Pengangguran yang sering diklaim pemerintah terus berkurang lebih ditandai oleh kecenderungan bertambahnya kaum perempuan yang masuk ke pasar kerja untuk membantu perekonomian keluarga yang mengalami guncangan akibat krisis. Dalam kurun dua tahun saja, jumlah perempuan yang bekerja bertambah 2 persen atau sekitar 4,5 juta orang.
Secara umum, responden juga menilai, peran pemerintah masih kurang memadai terkait masalah ketenagakerjaan. Hal itu baik menyangkut upaya meningkatkan kesejahteraan pekerja maupun peran pemerintah soal keberpihakan kepada pekerja dalam bentuk perlindungan dan pengawasan terhadap aturan ketenagakerjaan.
Dalam Rencana Pembangunan Jangka Panjang Nasional tahun 2005-2025 disebutkan bahwa kebijakan pasar tenaga kerja salah satunya diarahkan untuk mendorong terciptanya sebanyak mungkin lapangan kerja formal serta meningkatkan kesejahteraan pekerja di pekerjaan informal. Belum diketahui, bagaimana caranya meningkatkan kesejahteraan pekerja di sektor informal tersebut.
Mewujudkan dua hal yang sebenarnya bertolak belakang ini (formal-informal) tentulah sulit. Di satu sisi, lapangan kerja formal memang perlu lebih banyak diciptakan agar dengan status dan jaminan sosial yang lebih baik kesejahteraan pekerja menjadi lebih baik pula.

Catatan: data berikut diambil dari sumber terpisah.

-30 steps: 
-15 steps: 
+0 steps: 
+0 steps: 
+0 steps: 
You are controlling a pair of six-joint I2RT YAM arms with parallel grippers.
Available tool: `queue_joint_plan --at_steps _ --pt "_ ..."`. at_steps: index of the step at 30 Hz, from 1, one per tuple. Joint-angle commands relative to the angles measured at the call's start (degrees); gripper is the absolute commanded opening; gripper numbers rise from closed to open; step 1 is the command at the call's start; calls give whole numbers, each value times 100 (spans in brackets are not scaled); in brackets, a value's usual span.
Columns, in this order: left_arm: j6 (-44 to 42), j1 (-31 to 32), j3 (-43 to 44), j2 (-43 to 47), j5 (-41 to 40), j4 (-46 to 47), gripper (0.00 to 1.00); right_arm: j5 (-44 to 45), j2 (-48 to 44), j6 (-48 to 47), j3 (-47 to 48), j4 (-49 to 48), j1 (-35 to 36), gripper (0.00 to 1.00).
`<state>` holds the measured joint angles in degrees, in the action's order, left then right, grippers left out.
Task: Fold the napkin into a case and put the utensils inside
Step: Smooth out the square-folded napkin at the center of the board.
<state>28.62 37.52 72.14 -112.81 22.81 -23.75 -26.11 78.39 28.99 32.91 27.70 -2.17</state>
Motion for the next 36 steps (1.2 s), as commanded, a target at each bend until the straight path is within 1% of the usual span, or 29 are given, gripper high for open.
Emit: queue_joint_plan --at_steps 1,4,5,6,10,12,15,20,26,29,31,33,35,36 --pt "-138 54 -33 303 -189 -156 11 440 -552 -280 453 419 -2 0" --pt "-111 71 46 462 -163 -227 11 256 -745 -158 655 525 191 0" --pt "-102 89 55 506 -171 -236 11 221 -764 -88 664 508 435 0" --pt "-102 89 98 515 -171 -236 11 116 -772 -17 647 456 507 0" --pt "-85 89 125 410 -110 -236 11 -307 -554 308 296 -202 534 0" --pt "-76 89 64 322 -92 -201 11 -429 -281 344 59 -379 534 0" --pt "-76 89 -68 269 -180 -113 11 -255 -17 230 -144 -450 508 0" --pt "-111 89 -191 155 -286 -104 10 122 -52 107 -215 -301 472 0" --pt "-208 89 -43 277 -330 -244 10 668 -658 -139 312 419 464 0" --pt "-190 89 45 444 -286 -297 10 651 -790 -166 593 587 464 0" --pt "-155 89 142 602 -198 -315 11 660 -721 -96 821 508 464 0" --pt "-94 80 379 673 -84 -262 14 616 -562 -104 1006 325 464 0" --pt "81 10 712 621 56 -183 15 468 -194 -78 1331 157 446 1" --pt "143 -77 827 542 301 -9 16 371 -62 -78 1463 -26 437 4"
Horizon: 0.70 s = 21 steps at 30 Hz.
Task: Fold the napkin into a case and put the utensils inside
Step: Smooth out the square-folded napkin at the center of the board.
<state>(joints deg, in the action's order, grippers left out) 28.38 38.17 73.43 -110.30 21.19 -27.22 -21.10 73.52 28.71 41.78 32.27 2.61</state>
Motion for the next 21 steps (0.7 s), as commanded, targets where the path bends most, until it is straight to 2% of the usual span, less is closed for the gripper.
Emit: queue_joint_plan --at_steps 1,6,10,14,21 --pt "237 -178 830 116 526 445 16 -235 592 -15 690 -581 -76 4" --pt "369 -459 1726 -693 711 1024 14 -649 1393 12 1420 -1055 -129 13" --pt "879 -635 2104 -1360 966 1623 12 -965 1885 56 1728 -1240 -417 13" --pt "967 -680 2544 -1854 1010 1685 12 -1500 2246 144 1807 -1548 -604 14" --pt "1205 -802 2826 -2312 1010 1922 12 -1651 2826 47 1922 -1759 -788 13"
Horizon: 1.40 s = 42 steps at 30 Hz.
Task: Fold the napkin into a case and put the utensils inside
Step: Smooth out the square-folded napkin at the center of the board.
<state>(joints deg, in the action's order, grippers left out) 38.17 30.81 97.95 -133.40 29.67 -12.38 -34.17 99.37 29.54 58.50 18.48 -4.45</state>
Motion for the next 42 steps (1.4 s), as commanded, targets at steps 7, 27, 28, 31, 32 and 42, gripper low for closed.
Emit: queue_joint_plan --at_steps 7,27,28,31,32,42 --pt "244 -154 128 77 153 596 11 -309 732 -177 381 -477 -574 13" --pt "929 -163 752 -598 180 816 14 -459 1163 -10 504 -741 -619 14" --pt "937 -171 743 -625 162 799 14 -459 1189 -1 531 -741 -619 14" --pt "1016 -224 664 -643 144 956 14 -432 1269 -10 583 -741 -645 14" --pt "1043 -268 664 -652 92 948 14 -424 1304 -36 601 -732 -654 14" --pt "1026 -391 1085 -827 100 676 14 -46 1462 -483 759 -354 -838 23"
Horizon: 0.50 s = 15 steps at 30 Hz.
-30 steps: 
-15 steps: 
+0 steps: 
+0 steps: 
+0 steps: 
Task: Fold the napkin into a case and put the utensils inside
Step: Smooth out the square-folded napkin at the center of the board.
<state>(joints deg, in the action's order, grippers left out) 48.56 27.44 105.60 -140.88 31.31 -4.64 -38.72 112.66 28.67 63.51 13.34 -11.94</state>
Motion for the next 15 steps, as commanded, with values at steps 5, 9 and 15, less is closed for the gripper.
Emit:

Tetapi, di sisi lain, lapangan kerja formal akan sepi peminat jika kesejahteraan di pekerjaan informal lebih menjanjikan. Orang akan lebih tertarik ke lapangan kerja informal karena pekerjaan jenis ini tidak membutuhkan syarat pendidikan dan keterampilan tinggi.
Jika kecenderungan jumlah orang yang bekerja di sektor informal meningkat, bisa dipastikan penguasaan teknologi untuk memacu pertumbuhan ekonomi akan stagnan. Selain itu, peluang pemerintah meningkatkan penerimaan negara melalui pajak (terutama pajak penghasilan) pun berkurang karena pajak sulit diterapkan kepada pekerja sektor informal.
Dari kondisi ini terlihat betapa pemerintah gamang dalam merumuskan kebijakan pasar tenaga kerja. Di satu sisi berpihak pada jumlah yang banyak (informal) karena di situlah penghidupan orang kecil atau di sisi lain memperbesar yang sedikit (formal) dengan titik lemah pada kualitas sumber daya manusianya.
Kondisi lain pasar tenaga kerja yang terkesan juga kurang diantisipasi pemerintah adalah pada perubahan struktur tenaga kerja. Menurunnya kegiatan industri (deindustrialisasi) dalam beberapa tahun terakhir perlahan mengubah struktur tenaga kerja. Terjadi pergeseran karakteristik pekerjaan yang tidak lagi sekadar dari sektor primer (pertanian) ke sektor sekunder (industri) dan tersier (jasa), tetapi dari sektor primer dan sekunder ke sektor tersier.
Data Sakernas tiga tahun terakhir memperlihatkan, tenaga kerja yang terserap di sektor primer menurun dari 43,7 persen tahun 2007 menjadi 41,2 persen tahun 2009. Begitu juga dengan sektor sekunder yang turun dari 18,2 persen menjadi 17,8 persen dalam kurun waktu yang sama.
Sebaliknya, penurunan di sektor primer dan sekunder ini masuk ke sektor tersier. Hal ini terlihat dari bertambahnya tenaga kerja di kelompok tersier, dari 38,1 persen menjadi 41 persen selama kurun waktu yang sama.